:: What the task requires ::
Copy exactly the stretch of data below from the line with "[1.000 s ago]" through the line with "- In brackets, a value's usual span", including both of those lines.

(Records provided Opens)

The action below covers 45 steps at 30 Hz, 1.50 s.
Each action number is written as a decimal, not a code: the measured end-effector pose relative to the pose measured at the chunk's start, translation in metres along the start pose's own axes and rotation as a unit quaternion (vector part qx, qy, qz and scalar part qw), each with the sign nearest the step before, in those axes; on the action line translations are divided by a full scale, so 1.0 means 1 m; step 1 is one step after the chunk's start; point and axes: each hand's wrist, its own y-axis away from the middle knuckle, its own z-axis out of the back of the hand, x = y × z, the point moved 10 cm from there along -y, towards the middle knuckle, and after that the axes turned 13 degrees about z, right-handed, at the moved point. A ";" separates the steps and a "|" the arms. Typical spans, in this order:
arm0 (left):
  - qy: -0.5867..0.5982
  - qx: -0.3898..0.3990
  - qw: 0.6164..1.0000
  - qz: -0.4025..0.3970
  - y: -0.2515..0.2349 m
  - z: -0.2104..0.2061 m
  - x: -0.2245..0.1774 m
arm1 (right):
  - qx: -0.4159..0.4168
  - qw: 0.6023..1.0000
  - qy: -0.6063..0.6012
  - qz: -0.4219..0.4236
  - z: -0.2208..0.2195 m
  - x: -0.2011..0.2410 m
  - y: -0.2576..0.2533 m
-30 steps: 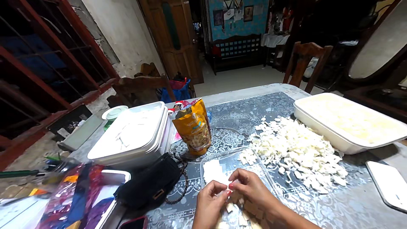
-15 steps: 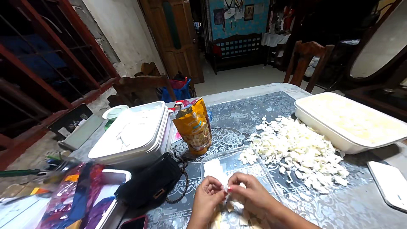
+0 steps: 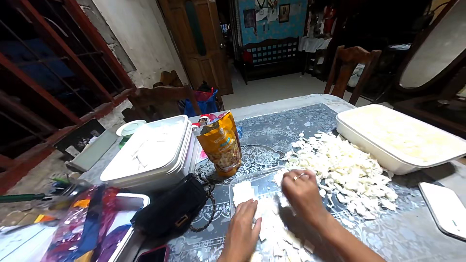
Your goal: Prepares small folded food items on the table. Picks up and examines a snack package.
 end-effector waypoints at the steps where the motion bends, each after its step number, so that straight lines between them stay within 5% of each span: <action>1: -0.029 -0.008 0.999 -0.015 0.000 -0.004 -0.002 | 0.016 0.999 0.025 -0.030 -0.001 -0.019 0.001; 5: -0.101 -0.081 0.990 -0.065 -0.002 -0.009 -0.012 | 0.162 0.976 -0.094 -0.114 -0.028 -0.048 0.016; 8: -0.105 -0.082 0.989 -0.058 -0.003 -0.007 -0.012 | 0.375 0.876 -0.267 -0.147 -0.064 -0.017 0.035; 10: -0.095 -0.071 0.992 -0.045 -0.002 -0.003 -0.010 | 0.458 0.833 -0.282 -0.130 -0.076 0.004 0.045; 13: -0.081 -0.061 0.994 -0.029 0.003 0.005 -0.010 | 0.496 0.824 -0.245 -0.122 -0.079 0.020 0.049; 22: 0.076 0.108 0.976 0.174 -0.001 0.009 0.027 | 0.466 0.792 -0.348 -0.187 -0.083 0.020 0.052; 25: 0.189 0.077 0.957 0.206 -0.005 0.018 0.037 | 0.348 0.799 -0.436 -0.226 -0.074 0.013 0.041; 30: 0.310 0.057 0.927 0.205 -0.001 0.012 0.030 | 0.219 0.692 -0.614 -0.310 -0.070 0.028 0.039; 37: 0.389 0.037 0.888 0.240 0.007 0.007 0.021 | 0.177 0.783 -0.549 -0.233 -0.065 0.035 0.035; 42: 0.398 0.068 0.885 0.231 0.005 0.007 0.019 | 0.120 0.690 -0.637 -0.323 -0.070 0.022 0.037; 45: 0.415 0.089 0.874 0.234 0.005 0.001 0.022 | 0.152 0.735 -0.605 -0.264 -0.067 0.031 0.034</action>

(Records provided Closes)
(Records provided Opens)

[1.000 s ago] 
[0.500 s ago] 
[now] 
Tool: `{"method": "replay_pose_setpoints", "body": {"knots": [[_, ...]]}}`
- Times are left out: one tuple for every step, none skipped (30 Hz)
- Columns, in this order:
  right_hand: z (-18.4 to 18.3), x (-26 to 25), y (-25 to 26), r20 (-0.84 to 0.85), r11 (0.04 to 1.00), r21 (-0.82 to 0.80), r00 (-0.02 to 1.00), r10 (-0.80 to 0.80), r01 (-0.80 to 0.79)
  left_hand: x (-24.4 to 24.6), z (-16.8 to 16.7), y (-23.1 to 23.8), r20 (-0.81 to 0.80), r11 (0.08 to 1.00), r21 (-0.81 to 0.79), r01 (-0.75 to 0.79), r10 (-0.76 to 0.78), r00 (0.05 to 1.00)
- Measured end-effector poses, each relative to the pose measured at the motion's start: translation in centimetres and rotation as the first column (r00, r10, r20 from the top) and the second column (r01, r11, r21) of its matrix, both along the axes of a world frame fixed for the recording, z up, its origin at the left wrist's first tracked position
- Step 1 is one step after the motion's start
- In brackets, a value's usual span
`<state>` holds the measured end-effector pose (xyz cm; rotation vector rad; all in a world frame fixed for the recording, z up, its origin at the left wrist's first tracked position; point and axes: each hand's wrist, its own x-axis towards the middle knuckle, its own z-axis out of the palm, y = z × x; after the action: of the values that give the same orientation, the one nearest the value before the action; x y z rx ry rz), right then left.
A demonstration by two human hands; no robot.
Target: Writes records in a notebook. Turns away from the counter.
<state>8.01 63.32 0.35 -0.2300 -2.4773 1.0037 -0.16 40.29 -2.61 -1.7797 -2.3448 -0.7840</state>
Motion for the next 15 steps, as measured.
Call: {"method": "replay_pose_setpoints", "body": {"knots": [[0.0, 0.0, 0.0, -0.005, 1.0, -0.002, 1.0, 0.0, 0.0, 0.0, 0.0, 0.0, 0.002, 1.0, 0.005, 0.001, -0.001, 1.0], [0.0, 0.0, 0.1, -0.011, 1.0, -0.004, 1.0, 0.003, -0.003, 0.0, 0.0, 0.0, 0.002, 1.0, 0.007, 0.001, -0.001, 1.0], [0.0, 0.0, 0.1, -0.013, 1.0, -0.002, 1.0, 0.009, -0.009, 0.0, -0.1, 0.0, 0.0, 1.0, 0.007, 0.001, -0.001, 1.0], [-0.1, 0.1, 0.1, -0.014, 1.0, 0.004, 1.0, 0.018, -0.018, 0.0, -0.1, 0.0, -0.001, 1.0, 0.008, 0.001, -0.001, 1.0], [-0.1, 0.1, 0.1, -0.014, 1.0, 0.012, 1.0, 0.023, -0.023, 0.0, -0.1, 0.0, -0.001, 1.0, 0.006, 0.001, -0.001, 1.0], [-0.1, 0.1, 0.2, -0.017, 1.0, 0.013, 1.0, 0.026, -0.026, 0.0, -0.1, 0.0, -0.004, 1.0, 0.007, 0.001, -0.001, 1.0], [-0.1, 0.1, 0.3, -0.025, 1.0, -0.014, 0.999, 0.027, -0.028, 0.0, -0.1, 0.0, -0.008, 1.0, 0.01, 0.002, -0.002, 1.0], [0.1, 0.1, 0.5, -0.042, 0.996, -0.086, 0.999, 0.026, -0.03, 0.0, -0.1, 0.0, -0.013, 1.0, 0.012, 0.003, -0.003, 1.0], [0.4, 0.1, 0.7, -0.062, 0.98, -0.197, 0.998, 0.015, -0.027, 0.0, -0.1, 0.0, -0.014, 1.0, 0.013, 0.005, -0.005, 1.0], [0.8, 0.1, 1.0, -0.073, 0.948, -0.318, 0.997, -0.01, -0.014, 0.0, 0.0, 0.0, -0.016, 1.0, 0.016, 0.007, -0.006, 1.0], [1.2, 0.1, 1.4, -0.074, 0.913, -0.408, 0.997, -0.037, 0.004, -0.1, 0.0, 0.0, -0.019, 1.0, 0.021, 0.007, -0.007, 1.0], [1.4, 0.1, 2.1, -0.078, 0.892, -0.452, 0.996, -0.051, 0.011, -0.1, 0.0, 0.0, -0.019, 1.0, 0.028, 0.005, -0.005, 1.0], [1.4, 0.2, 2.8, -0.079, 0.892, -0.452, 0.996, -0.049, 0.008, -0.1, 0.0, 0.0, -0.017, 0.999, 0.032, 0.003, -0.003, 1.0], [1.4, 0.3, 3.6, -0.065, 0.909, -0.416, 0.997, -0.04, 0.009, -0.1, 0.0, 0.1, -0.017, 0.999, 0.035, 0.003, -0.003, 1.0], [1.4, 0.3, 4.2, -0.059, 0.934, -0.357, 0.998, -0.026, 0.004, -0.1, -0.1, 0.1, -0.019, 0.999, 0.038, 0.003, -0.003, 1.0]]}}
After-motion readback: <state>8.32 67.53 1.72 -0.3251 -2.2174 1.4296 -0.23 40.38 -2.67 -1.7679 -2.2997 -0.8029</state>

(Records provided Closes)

:: Response ::
[1.000 s ago] 
[0.500 s ago] 
[now] 
Tool: `{"method": "replay_pose_setpoints", "body": {"knots": [[_, ...]]}}`
- Times are left out: one tuple for every step, none skipped (30 Hz)
- Columns, in this order:
  right_hand: z (-18.4 to 18.3), x (-26 to 25), y (-25 to 26), r20 (-0.84 to 0.85), r11 (0.04 to 1.00), r21 (-0.82 to 0.80), r00 (-0.02 to 1.00), r10 (-0.80 to 0.80), r01 (-0.80 to 0.79)
  left_hand: x (-24.4 to 24.6), z (-16.8 to 16.7), y (-23.1 to 23.8), r20 (-0.81 to 0.80), r11 (0.08 to 1.00), r21 (-0.81 to 0.79), r01 (-0.75 to 0.79), r10 (-0.76 to 0.78), r00 (0.05 to 1.00)
- Measured end-effector poses, each relative to the pose measured at the motion's start: translation in centimetres and rotation as the first column (r00, r10, r20 from the top) and the second column (r01, r11, r21) of its matrix, both along the axes of a world frame fixed for the recording, z up, its origin at the left wrist's first tracked position
- Step 1 is one step after the motion's start
- In brackets, a value's usual span

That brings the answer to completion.